> DATA FOR PROCESSING:
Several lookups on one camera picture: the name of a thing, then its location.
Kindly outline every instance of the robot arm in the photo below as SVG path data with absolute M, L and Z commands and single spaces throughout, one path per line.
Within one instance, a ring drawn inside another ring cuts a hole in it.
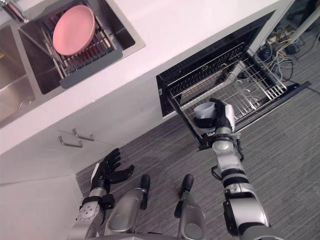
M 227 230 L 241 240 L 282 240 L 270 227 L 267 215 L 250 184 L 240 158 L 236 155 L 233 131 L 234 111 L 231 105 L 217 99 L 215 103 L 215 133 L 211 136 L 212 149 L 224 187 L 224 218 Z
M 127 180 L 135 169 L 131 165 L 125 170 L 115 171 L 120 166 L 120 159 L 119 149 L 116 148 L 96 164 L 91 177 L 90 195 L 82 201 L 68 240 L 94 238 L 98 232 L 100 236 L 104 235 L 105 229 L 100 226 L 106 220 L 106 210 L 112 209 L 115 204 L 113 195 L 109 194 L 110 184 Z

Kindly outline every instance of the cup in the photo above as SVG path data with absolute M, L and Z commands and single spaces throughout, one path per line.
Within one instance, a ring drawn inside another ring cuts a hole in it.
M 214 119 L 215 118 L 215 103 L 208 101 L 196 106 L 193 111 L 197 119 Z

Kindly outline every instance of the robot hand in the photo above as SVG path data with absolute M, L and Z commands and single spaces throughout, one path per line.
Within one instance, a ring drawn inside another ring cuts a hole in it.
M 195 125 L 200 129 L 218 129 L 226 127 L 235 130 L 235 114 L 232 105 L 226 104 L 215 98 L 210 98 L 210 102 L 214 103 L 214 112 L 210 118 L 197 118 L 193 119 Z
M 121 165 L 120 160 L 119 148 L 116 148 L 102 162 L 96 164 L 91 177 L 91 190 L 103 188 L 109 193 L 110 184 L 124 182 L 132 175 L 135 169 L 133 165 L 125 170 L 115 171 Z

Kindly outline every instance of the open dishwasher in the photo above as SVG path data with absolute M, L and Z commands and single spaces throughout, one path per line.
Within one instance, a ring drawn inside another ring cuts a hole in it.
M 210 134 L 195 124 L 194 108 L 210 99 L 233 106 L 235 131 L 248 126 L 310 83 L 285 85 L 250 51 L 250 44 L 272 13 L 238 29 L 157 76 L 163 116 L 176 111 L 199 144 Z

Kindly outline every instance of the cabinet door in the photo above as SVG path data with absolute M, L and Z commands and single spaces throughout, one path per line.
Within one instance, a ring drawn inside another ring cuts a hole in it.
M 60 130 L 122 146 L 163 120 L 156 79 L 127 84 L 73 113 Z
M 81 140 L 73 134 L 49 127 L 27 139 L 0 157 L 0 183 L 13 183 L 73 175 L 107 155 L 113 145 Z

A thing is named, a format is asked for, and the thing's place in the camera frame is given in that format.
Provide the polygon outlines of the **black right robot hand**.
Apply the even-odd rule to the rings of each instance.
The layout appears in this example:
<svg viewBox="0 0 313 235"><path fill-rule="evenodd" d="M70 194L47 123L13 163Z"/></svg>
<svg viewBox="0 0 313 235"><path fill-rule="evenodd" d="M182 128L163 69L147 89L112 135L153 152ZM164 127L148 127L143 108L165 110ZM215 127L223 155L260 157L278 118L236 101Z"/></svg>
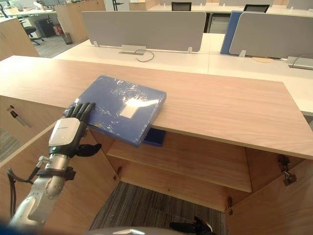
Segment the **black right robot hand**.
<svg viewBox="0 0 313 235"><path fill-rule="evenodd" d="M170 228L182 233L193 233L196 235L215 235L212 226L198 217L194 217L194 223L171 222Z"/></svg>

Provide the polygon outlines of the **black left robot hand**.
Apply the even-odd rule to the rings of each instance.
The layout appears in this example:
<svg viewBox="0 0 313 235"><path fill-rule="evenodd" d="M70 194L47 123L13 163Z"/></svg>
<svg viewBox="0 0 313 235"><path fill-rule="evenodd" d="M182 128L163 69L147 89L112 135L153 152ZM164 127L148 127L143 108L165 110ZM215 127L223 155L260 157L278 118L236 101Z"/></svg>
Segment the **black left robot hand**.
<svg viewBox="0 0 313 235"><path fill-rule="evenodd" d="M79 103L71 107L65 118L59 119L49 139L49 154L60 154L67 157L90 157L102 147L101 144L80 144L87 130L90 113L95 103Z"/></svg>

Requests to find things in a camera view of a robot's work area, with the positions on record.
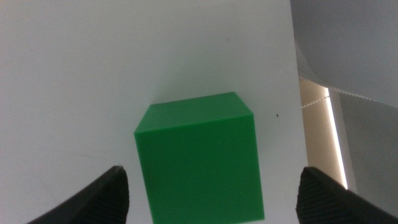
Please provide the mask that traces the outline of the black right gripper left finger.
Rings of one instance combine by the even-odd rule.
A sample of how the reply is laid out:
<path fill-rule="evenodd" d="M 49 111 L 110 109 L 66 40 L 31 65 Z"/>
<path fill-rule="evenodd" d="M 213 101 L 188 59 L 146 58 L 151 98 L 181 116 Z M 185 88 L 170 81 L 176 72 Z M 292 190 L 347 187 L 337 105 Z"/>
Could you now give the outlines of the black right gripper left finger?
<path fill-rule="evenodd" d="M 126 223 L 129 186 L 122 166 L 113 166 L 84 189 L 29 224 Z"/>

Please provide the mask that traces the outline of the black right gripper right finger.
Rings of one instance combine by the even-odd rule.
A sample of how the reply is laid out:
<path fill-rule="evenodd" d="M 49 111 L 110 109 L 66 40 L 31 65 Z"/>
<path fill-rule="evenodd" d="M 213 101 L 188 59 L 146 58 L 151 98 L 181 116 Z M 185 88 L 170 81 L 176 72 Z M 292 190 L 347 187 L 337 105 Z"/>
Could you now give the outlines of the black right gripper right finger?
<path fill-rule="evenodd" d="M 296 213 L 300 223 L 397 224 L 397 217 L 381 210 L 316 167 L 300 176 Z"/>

> ASSIGNMENT:
Make an exact copy of all the material, but keep the pictures out of it.

> SOLVED EXERCISE:
Several lookups on one camera picture: the name of a thing, then its location.
Kindly outline every instance of the robot arm in the photo below as SVG path data with absolute M, L and Z commands and single spaces throughout, one path per line.
Within one instance, a ring drawn inside another ring cuts a hole in it.
M 227 230 L 241 240 L 282 240 L 270 227 L 267 215 L 250 184 L 240 158 L 236 155 L 233 131 L 234 111 L 231 105 L 217 99 L 215 103 L 215 133 L 211 136 L 212 149 L 224 187 L 224 218 Z
M 127 180 L 135 169 L 131 165 L 125 170 L 115 171 L 120 166 L 120 159 L 119 149 L 116 148 L 96 164 L 91 177 L 90 195 L 82 201 L 68 240 L 94 238 L 98 232 L 100 236 L 104 235 L 105 229 L 100 226 L 106 220 L 106 210 L 112 209 L 115 204 L 113 195 L 109 194 L 110 184 Z

Kindly outline every instance of the cup in the photo above as SVG path data with absolute M, L and Z commands and single spaces throughout, one path per line.
Within one instance, a ring drawn inside another ring cuts a hole in it.
M 214 119 L 215 118 L 215 103 L 208 101 L 196 106 L 193 111 L 197 119 Z

Kindly outline every instance of the robot hand in the photo above as SVG path data with absolute M, L and Z commands and single spaces throughout, one path per line.
Within one instance, a ring drawn inside another ring cuts a hole in it.
M 195 125 L 200 129 L 218 129 L 226 127 L 235 130 L 235 114 L 232 105 L 226 104 L 215 98 L 210 98 L 210 102 L 214 103 L 214 112 L 210 118 L 197 118 L 193 119 Z
M 121 165 L 120 160 L 119 148 L 116 148 L 102 162 L 96 164 L 91 177 L 91 190 L 103 188 L 109 193 L 110 184 L 124 182 L 132 175 L 135 169 L 133 165 L 125 170 L 115 171 Z

Kindly outline every instance of the open dishwasher in the photo above as SVG path data with absolute M, L and Z commands and single spaces throughout, one path per line.
Within one instance, a ring drawn inside another ring cuts a hole in it.
M 210 134 L 195 124 L 194 108 L 210 99 L 233 106 L 235 131 L 248 126 L 310 83 L 285 85 L 250 51 L 250 44 L 272 13 L 238 29 L 157 76 L 163 116 L 176 111 L 199 144 Z

Kindly outline every instance of the cabinet door in the photo above as SVG path data with absolute M, L and Z commands and single spaces throughout, one path per line.
Within one instance, a ring drawn inside another ring cuts a hole in it.
M 60 130 L 122 146 L 163 120 L 156 79 L 127 84 L 73 113 Z
M 81 140 L 73 134 L 49 127 L 27 139 L 0 157 L 0 183 L 13 183 L 73 175 L 107 155 L 113 145 Z

A thing is named, a format is asked for, and the thing's place in the camera frame is given in that format.
Provide the polygon outlines of the **black right robot hand**.
Apply the even-odd rule to the rings of each instance.
The layout appears in this example:
<svg viewBox="0 0 313 235"><path fill-rule="evenodd" d="M70 194L47 123L13 163Z"/></svg>
<svg viewBox="0 0 313 235"><path fill-rule="evenodd" d="M182 128L163 69L147 89L112 135L153 152ZM164 127L148 127L143 108L165 110ZM215 127L223 155L260 157L278 118L236 101Z"/></svg>
Segment the **black right robot hand**.
<svg viewBox="0 0 313 235"><path fill-rule="evenodd" d="M170 228L182 233L193 233L196 235L215 235L212 226L198 217L194 217L194 223L171 222Z"/></svg>

Provide the polygon outlines of the **black left robot hand**.
Apply the even-odd rule to the rings of each instance.
The layout appears in this example:
<svg viewBox="0 0 313 235"><path fill-rule="evenodd" d="M70 194L47 123L13 163Z"/></svg>
<svg viewBox="0 0 313 235"><path fill-rule="evenodd" d="M182 128L163 69L147 89L112 135L153 152ZM164 127L148 127L143 108L165 110ZM215 127L223 155L260 157L278 118L236 101Z"/></svg>
Segment the **black left robot hand**.
<svg viewBox="0 0 313 235"><path fill-rule="evenodd" d="M79 103L71 107L65 118L59 119L49 139L49 154L60 154L67 157L90 157L102 147L101 144L80 144L87 130L90 113L95 103Z"/></svg>

Requests to find things in a camera view of a robot's work area, with the positions on record.
Please provide the mask that traces the outline of the black right gripper left finger.
Rings of one instance combine by the even-odd rule.
A sample of how the reply is laid out:
<path fill-rule="evenodd" d="M 49 111 L 110 109 L 66 40 L 31 65 Z"/>
<path fill-rule="evenodd" d="M 213 101 L 188 59 L 146 58 L 151 98 L 181 116 Z M 185 88 L 170 81 L 176 72 Z M 292 190 L 347 187 L 337 105 Z"/>
Could you now give the outlines of the black right gripper left finger?
<path fill-rule="evenodd" d="M 126 223 L 129 186 L 122 166 L 113 166 L 84 189 L 29 224 Z"/>

Please provide the mask that traces the outline of the black right gripper right finger.
Rings of one instance combine by the even-odd rule.
A sample of how the reply is laid out:
<path fill-rule="evenodd" d="M 49 111 L 110 109 L 66 40 L 31 65 Z"/>
<path fill-rule="evenodd" d="M 213 101 L 188 59 L 146 58 L 151 98 L 181 116 Z M 185 88 L 170 81 L 176 72 Z M 292 190 L 347 187 L 337 105 Z"/>
Could you now give the outlines of the black right gripper right finger?
<path fill-rule="evenodd" d="M 296 213 L 300 223 L 397 224 L 397 217 L 381 210 L 316 167 L 300 176 Z"/>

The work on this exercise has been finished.